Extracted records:
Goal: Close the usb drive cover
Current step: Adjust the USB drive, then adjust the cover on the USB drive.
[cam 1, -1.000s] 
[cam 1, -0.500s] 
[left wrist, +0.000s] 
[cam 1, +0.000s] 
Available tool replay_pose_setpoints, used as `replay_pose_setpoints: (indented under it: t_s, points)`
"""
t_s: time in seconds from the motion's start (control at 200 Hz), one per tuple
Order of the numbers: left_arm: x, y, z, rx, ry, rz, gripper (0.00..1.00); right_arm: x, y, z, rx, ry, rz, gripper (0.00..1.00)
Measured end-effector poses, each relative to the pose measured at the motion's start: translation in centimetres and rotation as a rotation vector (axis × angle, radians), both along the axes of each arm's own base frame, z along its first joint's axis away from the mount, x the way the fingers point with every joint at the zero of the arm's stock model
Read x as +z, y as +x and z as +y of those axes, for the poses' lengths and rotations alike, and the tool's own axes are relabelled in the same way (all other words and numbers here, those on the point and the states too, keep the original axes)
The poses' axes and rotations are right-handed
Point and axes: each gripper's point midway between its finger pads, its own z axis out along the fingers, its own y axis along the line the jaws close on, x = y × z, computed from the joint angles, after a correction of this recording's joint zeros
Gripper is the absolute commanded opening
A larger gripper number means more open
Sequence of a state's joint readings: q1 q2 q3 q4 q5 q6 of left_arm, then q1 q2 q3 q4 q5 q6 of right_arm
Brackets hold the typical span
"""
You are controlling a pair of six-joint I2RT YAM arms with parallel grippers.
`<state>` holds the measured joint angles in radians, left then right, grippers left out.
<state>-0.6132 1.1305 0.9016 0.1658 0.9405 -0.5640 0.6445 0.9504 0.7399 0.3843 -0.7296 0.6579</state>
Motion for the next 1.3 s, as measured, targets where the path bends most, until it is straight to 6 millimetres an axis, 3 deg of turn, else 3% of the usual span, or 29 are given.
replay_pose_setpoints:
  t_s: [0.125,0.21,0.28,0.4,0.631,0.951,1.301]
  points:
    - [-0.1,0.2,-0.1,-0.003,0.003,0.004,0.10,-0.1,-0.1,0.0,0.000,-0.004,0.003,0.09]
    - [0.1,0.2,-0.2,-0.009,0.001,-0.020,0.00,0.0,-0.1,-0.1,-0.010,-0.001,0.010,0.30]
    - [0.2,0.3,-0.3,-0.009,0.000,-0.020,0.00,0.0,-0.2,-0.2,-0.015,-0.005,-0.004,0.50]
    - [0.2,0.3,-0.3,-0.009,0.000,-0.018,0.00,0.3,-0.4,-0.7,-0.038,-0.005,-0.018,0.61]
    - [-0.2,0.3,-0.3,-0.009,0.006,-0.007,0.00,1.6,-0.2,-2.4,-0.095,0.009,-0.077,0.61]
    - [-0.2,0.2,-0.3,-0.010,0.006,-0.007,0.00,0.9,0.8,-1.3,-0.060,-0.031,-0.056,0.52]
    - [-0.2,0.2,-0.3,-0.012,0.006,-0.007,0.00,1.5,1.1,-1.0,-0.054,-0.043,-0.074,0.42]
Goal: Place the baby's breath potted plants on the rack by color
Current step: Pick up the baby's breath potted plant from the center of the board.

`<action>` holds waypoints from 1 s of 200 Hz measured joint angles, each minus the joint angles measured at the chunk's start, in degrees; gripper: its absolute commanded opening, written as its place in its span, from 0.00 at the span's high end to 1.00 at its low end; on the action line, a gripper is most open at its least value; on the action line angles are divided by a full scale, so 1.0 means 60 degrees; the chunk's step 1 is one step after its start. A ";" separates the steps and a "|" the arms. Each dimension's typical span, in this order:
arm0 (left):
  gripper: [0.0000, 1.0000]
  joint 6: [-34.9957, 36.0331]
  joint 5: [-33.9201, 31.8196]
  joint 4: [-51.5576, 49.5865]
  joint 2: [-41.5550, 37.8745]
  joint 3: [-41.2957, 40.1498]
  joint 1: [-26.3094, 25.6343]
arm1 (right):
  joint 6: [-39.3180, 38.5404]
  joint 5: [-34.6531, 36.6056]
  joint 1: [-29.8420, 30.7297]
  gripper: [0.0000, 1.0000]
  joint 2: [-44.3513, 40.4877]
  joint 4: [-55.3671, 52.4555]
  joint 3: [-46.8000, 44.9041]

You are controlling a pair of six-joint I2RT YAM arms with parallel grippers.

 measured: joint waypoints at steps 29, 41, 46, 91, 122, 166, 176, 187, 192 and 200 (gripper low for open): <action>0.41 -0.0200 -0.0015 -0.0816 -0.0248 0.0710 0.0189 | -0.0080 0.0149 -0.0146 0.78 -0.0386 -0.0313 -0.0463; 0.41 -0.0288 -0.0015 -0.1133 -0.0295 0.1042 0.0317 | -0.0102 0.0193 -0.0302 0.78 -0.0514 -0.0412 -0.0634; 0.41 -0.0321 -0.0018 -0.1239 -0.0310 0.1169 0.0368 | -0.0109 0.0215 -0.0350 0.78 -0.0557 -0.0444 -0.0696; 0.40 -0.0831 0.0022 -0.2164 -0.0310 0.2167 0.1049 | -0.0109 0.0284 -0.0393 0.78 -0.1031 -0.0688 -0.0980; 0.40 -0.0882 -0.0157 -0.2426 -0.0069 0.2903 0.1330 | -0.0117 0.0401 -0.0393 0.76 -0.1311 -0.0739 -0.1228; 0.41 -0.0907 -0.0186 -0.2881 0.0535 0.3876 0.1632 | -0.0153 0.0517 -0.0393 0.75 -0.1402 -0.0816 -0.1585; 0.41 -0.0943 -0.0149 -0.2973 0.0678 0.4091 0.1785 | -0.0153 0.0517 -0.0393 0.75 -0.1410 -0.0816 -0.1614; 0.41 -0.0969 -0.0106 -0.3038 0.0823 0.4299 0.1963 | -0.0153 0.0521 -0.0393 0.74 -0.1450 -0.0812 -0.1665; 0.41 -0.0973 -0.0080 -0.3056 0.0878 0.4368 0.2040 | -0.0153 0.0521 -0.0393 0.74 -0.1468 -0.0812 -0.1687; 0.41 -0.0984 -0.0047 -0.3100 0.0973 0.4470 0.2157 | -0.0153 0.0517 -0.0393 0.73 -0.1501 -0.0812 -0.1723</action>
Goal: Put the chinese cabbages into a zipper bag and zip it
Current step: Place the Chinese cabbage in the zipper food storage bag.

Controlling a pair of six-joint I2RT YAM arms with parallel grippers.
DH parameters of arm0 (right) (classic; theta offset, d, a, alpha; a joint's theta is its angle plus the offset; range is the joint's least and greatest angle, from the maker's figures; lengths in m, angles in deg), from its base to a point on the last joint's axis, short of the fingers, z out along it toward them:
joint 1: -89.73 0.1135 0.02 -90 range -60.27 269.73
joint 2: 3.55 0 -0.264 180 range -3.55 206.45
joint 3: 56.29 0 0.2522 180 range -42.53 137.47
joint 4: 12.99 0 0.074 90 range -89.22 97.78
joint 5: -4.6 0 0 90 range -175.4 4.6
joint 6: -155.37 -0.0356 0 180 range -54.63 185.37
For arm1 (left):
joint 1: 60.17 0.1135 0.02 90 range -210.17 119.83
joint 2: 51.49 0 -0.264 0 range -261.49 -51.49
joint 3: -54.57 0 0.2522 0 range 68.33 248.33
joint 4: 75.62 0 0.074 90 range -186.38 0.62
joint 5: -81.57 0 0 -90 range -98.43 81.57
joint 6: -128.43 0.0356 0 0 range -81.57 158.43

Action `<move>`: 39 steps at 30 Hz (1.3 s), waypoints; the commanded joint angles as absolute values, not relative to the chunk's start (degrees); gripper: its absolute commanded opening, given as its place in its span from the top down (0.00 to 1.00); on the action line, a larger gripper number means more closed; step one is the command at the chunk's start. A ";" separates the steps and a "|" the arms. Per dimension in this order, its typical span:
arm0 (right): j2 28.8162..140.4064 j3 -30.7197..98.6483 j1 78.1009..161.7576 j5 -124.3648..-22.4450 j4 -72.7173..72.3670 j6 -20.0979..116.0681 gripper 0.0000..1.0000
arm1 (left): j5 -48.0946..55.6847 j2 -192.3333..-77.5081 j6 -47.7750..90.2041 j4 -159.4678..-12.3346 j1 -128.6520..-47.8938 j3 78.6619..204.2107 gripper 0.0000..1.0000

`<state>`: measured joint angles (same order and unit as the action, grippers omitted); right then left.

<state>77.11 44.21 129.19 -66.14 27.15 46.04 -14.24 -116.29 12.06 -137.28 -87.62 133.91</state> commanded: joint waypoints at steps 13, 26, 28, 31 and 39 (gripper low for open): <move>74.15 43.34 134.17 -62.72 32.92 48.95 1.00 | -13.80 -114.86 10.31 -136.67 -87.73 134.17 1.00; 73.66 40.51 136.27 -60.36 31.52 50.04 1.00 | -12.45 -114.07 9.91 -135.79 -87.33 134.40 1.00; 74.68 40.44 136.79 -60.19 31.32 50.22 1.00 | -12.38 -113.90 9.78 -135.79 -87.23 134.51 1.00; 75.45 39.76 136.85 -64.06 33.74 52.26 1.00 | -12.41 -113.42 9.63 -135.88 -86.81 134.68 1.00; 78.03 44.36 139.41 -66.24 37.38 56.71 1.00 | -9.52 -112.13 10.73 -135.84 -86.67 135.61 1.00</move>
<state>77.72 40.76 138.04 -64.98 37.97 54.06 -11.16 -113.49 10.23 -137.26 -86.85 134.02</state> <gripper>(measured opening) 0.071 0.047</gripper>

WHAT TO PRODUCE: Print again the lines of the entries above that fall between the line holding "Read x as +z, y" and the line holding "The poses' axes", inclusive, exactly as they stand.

WRITTEN SOLUTION:
Read x as +z, y as +x and z as +y of those axes, for the poses' lengths and rotations alike, and the tool's own axes are relabelled in the same way (all other words and numbers here, those on the point and the states too, keep the original axes)
The poses' axes and rotations are right-handed

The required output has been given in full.